Amsterdam Üniversitesi’nde öğrenci seferberliği büyüyor

Geçtiğimiz ay Amsterdam Üniversitesi’nde başlayan öğrenci protestolarında üçüncü hafta geride kaldı. Hollandalı öğrenciler, yükseköğretimdeki neoliberal saldırılara ve karar alma mekanizmalarındaki bürokratik yöntemlere karşı ayaklanmışlardı. Üniversitenin ana idari binası Maagdenhuis’u işgal eden öğrenciler, altı maddelik taleplerinin karşılanmadıkça işgal ettikleri binayı boşaltmamakta kararlılar.

Eylemler nasıl başlamıştı?

Amsterdam Üniversitesi, bir süredir neoliberal saldırı dalgası altındaydı: Eğitim harcamaları azaltılıyor, öğretim görevlileri ile işçilerin ücretlerinde kesinti yapılıyor, araştırma görevlilerine ağır iş yükü veriliyor, bilimsel çalışmalar yerine piyasanın ihtiyaçlarına uygun bir eğitim programı dayatılıyor, öğrencilere tüketici muamelesi yapılıyordu. Kısacası yükseköğrenim metalaştırılıyordu. Artık üniversite bir ticari işletme, öğrenci bir tüketici ve yükseköğrenimin amacı ise yalnızca piyasanın ihtiyaçlarını karşılamaktı. Ayrıca yönetim, üniversite bileşenlerinin (öğrenci, akademik personel ve işçi) görüşlerini dikkate almayan bürokratik bir tavır takınıyordu.

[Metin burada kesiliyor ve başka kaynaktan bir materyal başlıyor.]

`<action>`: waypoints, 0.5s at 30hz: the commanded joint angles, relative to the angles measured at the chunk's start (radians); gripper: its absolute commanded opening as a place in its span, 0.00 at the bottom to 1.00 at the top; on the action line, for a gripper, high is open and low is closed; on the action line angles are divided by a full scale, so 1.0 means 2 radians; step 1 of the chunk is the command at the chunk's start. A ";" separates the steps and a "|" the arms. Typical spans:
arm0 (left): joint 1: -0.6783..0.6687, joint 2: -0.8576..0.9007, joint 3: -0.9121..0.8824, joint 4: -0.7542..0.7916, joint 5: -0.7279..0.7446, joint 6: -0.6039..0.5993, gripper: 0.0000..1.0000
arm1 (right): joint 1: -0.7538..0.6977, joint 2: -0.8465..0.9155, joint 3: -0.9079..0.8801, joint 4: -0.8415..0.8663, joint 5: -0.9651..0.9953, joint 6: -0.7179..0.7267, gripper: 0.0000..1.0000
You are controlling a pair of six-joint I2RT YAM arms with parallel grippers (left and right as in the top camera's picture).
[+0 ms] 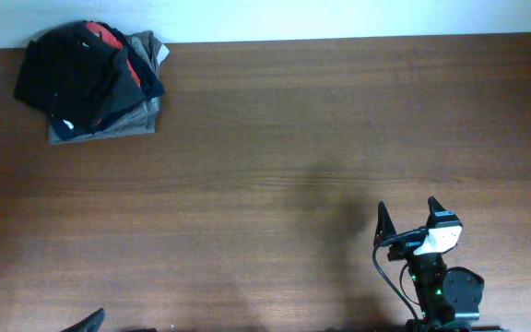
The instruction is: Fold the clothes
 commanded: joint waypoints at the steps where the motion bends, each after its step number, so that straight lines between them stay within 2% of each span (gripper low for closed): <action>1: -0.002 -0.004 -0.001 0.000 -0.002 0.010 0.99 | -0.003 -0.005 -0.005 0.000 0.008 -0.001 0.98; 15: -0.002 -0.004 -0.001 0.000 -0.002 0.010 0.99 | -0.003 -0.005 -0.005 0.000 0.008 -0.001 0.99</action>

Üniversite yönetimi; üniversite bünyesinde bulunan ve sanat çalışmalarına tahsis edilmiş bir binayı lüks bir otele dönüştürme kararı aldı. Amsterdam Üniversitesi öğrencileri, üniversite bileşenlerinden bağımsız olarak yönetimin böyle bir karar alamayacağını bildirdi; üniversite yönetiminde şeffaflık ve eğitim harcamalarında yapılan kesintilerin geri çekilmesini talep ettiler. Yönetimin tüm görüşme taleplerini reddetmesi üzerine bir düzine öğrenci, otele dönüştürülmesi tasarlanan Bungehuis adlı binayı 24 Şubat’ta işgal etti. Üniversite yönetimi ise bu işgale, işgale katılan her öğrenciye karşı günlük 100.000 € tutarında bir tazminat davası açarak yanıt verdi.

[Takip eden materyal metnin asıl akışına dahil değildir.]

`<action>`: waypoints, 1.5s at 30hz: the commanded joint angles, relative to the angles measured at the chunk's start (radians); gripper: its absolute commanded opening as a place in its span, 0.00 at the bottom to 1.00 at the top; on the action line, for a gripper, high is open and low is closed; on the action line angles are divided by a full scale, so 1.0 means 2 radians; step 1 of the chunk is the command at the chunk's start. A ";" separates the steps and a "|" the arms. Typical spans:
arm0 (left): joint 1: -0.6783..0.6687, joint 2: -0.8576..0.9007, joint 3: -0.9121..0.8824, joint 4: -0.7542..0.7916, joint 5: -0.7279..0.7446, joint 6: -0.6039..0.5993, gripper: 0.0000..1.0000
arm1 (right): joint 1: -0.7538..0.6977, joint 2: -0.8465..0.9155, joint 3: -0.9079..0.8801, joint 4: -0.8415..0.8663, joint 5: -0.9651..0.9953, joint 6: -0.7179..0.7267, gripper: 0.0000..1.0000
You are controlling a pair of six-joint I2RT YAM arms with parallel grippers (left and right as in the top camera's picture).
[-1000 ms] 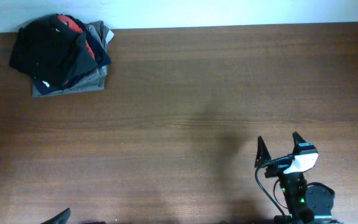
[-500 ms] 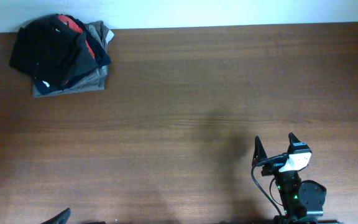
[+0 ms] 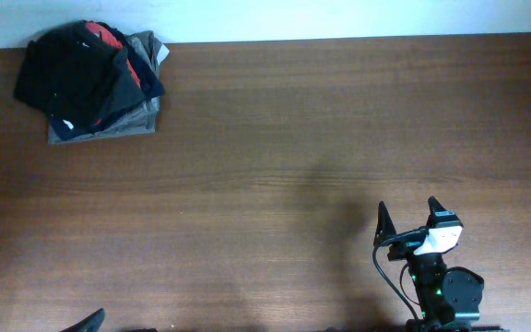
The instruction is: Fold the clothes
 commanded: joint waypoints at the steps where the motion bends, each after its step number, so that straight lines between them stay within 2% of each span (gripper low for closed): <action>1: -0.002 -0.004 -0.001 0.000 -0.002 0.010 0.99 | -0.003 -0.005 -0.005 0.000 0.006 -0.001 0.99; 23: -0.002 -0.004 -0.001 0.001 -0.003 0.009 0.99 | -0.003 -0.005 -0.005 0.000 0.006 -0.001 0.99; 26: -0.002 -0.004 -0.007 0.001 0.023 -0.024 0.99 | -0.003 -0.005 -0.005 0.000 0.006 -0.002 0.99; 29: -0.002 -0.004 -0.023 0.017 0.041 -0.089 0.99 | -0.003 -0.005 -0.005 0.000 0.006 -0.002 0.99; 30: -0.002 -0.005 -0.032 0.024 0.037 -0.089 0.99 | -0.003 -0.005 -0.005 0.000 0.006 -0.002 0.99; 34: -0.002 -0.031 -0.117 0.117 0.009 -0.088 0.99 | -0.003 -0.005 -0.005 0.000 0.006 -0.002 0.99; 41: -0.003 -0.138 -0.364 0.377 0.030 -0.088 0.99 | -0.003 -0.005 -0.005 0.000 0.006 -0.002 0.99; 45: -0.014 -0.183 -0.479 0.497 0.030 -0.088 0.99 | -0.003 -0.005 -0.005 0.000 0.006 -0.002 0.99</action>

Öğrenci hareketi kitleselleşiyor

Üniversite öğrencilerine karşı dava açılması üzerine, aralarında Judith Butler, Noam Chomsky, David Graeber, David Harvey, Axel Honneth ve Saskia Sassen gibi aydınların bulunduğu 7 bin kişi, yönetimi kınayan bir bildiriye imza koydu. Ertesi gün polis, öğrencileri zor kullanarak işgal edilen binadan çıkardı. Bunun üzerine Amsterdam’ın merkezinde binlerce öğrenci toplanarak protestolar düzenledi. Binlerce öğrenci, bu kez üniversitenin ana idari binası Maagdenhuis’i işgal ederek yönetime ve polis şiddetine teslim olmayacağını gösterdi. Birçok sendika ve siyasi parti, öğrencilere destek verdiğini açıkladı. Kent sakinleri ve sivil toplum kuruluşları, haftalardır binayı işgal eden öğrencilere yemek ve giyecek yardımında bulundular. Böylece bir düzine öğrencinin girişimiyle başlayan eylemler, bir anda binlerce kişinin katıldığı muazzam bir seferberliğe dönüşmüş oldu.

Artan kitle desteği karşısında tedirgin olan Amsterdam Belediye Başkanı Eberhard van der Laan, üniversite yönetiminden öğrencilerin taleplerine kulak vermesini istedi. Hollanda Eğitim Bakanı ise öğrencilerin söylediklerinde bir “haklılık payı” olduğunu belirtmek zorunda kaldı.

Öğrenciler ne istiyorlar?

Öğrenciler, altı maddeden oluşan talepleri karşılanmadıkça işgal ettikleri binayı terk etmemekte kararlılar. Bu altı talep, iki ana başlık altında toplanıyor: yönetimde şeffaflık ve hesap verilebilirlik ile eğitim harcamalarında yapılan kesintilerin geri çekilmesi. Bir başka deyişle öğrenciler, toplumsal bir işleve sahip olan üniversitenin, bir avuç bürokrat tarafından yönetilmesine karşı çıkıyor ve üniversite bileşenlerinin de yönetimde söz sahibi olmasını istiyorlar. Öte yandan öğrenciler, üniversitelerin bilim üretim merkezleri olduklarını belirterek, eğitimin ticarileştirilmesine ve bilimsel araştırmaları piyasanın ihtiyaçları çerçevesine hapseden neoliberal politikalara karşı çıkıyorlar.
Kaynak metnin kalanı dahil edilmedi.